On-Premise

Guide for deploying Modzy using Ubuntu virtual machines

Overview

This guide provides an suggested set of step-by-step instructions for deploying Modzy using bare metal servers or virtual machines. There are many ways to meet Modzy's pre-requisites but the following is the most self-contained with the fewest number of additional dependencies. In particular, we will utilize Rook to provide our storage layer since it supports both Kubernetes dynamic persistent volumes as well as a S3-compatible object storage gateway using the same pool of attached disks.

Virtual Machine setup

Like any Modzy installation, there are two sets of machines that will need to be deployed. The first set we'll call the "Platform" servers and these will run Modzy's application services and dependencies. The second set we'll call the "Inference" servers and those will run the models. The hardware requirements and count of Inference servers is highly dependent on the size and quantity of models that you want to be able to run at any given time.

The Platform servers are pretty straightforward. A minimal on-prem Modzy deployment requires 3 servers with the following configuration (high availability setups may require more):

Operating SystemvCPUsRAM (GiB)Count
Ubuntu 20.04 LTS8323 (or more)

In addition to the above requirements, we are going to set these servers up to use hyper-converged storage so they should have 2 or more disks attached. The first disk will be the typical one for the operating system. The rest of the disks should be unformatted and will be used in the Rook storage pool.

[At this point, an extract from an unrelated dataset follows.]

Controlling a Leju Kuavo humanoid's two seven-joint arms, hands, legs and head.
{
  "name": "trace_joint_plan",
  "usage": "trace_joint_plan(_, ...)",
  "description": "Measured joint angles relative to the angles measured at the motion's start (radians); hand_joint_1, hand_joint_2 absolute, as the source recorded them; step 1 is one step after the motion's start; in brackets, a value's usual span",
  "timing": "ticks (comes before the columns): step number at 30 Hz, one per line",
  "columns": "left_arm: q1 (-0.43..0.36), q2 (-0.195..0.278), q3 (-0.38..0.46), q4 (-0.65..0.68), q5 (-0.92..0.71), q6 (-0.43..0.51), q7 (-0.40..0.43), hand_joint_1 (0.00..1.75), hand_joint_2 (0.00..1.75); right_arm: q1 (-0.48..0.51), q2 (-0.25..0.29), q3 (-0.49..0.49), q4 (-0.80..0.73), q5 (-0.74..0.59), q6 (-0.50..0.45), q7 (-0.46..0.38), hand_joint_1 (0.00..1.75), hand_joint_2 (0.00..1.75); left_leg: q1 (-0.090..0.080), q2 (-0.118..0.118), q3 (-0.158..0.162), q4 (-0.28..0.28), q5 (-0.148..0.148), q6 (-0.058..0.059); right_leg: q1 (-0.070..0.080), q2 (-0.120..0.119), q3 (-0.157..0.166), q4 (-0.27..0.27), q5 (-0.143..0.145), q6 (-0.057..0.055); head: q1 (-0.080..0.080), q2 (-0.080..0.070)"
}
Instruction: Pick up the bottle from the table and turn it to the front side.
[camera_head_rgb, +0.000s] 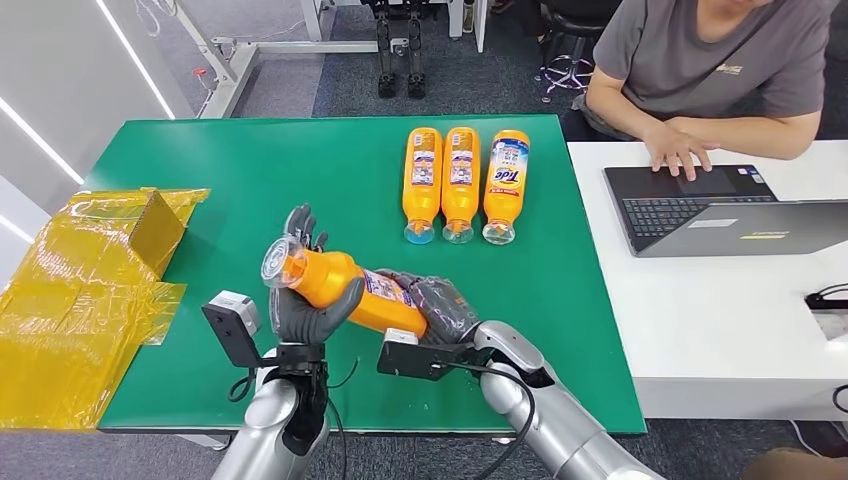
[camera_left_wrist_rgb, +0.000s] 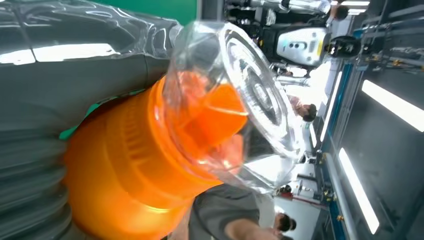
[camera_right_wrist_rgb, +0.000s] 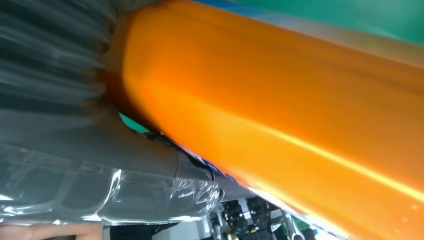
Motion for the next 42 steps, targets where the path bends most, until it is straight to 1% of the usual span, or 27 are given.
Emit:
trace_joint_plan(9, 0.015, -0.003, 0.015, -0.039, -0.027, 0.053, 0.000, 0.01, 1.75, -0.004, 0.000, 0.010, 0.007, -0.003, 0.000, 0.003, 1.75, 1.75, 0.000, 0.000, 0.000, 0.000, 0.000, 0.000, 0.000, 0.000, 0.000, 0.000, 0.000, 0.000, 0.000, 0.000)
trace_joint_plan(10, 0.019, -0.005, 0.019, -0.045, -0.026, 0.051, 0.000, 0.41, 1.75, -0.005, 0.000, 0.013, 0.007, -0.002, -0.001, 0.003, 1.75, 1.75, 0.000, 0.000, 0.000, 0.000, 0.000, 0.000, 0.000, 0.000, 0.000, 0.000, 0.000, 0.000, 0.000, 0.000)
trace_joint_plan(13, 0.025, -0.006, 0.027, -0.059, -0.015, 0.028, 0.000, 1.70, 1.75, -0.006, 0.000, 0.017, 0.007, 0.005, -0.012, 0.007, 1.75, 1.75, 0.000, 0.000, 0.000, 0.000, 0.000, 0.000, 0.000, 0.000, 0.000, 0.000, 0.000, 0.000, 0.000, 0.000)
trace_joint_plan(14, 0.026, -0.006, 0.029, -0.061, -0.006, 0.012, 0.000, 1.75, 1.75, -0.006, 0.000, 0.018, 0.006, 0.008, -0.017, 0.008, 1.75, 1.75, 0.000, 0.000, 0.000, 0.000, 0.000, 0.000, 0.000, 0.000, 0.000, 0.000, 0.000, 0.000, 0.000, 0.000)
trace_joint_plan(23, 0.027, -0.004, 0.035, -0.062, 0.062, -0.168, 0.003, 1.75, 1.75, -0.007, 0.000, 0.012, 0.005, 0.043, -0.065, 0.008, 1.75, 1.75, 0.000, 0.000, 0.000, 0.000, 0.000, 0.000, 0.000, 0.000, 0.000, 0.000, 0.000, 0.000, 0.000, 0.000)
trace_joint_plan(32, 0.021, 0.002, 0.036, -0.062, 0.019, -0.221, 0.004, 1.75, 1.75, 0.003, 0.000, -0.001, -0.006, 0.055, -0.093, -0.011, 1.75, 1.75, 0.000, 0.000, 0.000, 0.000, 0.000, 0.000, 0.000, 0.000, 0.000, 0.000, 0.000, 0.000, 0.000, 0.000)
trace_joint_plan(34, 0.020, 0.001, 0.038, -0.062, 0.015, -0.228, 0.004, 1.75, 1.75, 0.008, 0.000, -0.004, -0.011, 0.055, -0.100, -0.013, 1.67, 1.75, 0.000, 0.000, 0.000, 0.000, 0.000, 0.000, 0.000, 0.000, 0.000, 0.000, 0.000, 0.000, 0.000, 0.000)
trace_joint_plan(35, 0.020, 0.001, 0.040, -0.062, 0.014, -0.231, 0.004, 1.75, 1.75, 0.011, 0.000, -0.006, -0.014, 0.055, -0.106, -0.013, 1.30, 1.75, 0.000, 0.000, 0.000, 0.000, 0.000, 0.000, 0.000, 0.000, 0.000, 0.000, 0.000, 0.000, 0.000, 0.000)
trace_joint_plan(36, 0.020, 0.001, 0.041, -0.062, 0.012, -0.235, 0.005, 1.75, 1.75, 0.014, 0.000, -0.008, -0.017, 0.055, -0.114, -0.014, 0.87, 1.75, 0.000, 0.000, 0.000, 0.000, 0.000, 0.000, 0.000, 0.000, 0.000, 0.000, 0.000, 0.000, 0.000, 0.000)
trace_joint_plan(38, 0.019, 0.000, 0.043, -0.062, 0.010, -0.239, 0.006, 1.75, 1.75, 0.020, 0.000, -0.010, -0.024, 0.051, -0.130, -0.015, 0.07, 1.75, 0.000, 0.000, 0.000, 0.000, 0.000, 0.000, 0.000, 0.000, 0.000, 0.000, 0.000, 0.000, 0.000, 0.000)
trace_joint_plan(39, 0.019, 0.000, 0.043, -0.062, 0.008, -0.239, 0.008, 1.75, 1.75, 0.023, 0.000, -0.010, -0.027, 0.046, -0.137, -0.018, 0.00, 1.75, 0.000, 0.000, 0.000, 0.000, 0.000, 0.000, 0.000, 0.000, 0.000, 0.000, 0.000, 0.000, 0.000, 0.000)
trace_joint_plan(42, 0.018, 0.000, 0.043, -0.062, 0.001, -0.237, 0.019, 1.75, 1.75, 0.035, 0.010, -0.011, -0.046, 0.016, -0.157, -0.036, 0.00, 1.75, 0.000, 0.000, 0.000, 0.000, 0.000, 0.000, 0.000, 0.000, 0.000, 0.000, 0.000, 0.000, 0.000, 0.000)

We typically recommend that you have 1TB of object storage available to store models, results, and other critical Modzy data. Since our storage pool can be enabled with replication, the total amount of storage should take this into account. For example, if you use a basic replication factor of 2, then you should have 2TB total spread across the number of additional hard drives you mount to these virtual machines.

Install Kubernetes

To install Kubernetes, we're going to use a production-grade, lightweight version of Kubernetes called K3s. The installation will take place in two phases.

Set up primary control-plane node

For simplicity's sake, we're not going to set up dedicated nodes for the Kubernetes control plane. In a larger installation or for maximum resilience, the 3 Kubernetes control-plane nodes should be dedicated just to run the control plane. For small to medium sized Modzy installations, we can install the needed services, Kubernetes control plane, storage services, and Modzy's application services on the same 3 servers. For larger installations, these three capabilities should be separated out into a dedicated set of nodes each for the Kubernetes control plane, the Rook services, and Modzy's application services.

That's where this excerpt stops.